*Exercise requirements:* Take each line from the material below that includes the string "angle" and copy it.

*Data section:*
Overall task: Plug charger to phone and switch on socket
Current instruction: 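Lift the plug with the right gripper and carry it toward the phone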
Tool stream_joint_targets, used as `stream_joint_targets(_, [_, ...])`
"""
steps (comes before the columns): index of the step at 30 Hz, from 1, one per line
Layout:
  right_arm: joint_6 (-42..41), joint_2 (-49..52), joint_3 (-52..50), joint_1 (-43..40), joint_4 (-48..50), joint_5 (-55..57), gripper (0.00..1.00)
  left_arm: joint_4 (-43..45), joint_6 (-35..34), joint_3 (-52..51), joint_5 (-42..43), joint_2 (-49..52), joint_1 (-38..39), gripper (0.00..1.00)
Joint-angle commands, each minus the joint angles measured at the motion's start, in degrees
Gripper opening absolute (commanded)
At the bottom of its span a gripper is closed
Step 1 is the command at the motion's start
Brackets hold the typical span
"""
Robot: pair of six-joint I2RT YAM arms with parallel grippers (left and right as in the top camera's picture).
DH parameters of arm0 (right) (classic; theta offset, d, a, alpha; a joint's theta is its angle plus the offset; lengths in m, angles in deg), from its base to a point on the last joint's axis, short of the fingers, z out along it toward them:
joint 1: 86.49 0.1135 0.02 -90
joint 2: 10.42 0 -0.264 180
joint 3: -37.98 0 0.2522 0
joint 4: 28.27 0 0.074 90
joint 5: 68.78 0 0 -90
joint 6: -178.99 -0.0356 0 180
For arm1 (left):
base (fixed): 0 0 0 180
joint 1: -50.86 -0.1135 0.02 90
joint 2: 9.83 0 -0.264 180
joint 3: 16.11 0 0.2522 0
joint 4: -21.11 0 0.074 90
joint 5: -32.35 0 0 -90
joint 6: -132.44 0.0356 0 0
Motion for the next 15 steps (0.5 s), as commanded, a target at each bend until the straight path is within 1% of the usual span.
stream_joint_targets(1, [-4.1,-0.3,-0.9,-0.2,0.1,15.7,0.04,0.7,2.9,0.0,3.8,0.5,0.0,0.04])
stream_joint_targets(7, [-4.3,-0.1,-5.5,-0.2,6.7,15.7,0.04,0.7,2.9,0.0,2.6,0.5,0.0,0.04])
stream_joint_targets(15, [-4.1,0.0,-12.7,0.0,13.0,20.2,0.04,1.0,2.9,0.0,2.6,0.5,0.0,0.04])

*Output:*
Joint-angle commands, each minus the joint angles measured at the motion's start, in degrees
DH parameters of arm0 (right) (classic; theta offset, d, a, alpha; a joint's theta is its angle plus the offset; lengths in m, angles in deg), from its base to a point on the last joint's axis, short of the fingers, z out along it toward them:

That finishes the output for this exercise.